● **AVAILABLE DATA**
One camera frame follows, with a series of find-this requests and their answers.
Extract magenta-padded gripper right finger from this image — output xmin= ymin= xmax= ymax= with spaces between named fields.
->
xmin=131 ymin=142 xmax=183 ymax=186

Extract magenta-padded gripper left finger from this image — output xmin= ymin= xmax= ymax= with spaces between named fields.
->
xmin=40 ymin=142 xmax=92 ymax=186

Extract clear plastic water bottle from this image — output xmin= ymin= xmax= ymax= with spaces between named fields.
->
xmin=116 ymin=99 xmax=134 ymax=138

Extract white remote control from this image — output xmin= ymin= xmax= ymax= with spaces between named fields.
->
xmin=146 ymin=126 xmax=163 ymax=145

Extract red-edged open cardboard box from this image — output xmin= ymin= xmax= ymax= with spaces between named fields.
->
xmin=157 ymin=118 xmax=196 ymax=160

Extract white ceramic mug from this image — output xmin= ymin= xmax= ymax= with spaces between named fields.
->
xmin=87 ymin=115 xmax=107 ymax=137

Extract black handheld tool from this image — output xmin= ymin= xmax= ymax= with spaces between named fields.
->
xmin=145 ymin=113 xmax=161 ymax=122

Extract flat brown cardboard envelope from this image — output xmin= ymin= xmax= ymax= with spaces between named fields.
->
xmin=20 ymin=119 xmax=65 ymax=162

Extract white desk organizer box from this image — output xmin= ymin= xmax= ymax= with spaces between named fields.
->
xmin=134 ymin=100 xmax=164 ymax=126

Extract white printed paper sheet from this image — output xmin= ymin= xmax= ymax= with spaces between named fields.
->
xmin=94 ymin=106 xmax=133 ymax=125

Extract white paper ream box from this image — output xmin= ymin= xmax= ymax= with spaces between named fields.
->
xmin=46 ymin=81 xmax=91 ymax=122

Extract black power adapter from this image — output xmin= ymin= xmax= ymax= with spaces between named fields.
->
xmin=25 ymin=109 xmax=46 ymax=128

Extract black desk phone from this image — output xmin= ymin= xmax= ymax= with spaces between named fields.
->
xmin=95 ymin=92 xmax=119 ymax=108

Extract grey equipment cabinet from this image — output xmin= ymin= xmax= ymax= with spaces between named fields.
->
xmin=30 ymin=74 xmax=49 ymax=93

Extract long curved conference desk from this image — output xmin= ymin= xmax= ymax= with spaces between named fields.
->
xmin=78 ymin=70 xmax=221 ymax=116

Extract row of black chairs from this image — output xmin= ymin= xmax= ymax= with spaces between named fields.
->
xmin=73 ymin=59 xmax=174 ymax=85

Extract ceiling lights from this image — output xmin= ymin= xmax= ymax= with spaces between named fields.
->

● **TASK STATEMENT**
When the word "paper" shows up in a line of the entries, report that line.

● **EXERCISE ANSWER**
Extract white printed paper sheet from this image — output xmin= ymin= xmax= ymax= with spaces between named fields.
Extract white paper ream box from this image — output xmin= ymin= xmax= ymax= with spaces between named fields.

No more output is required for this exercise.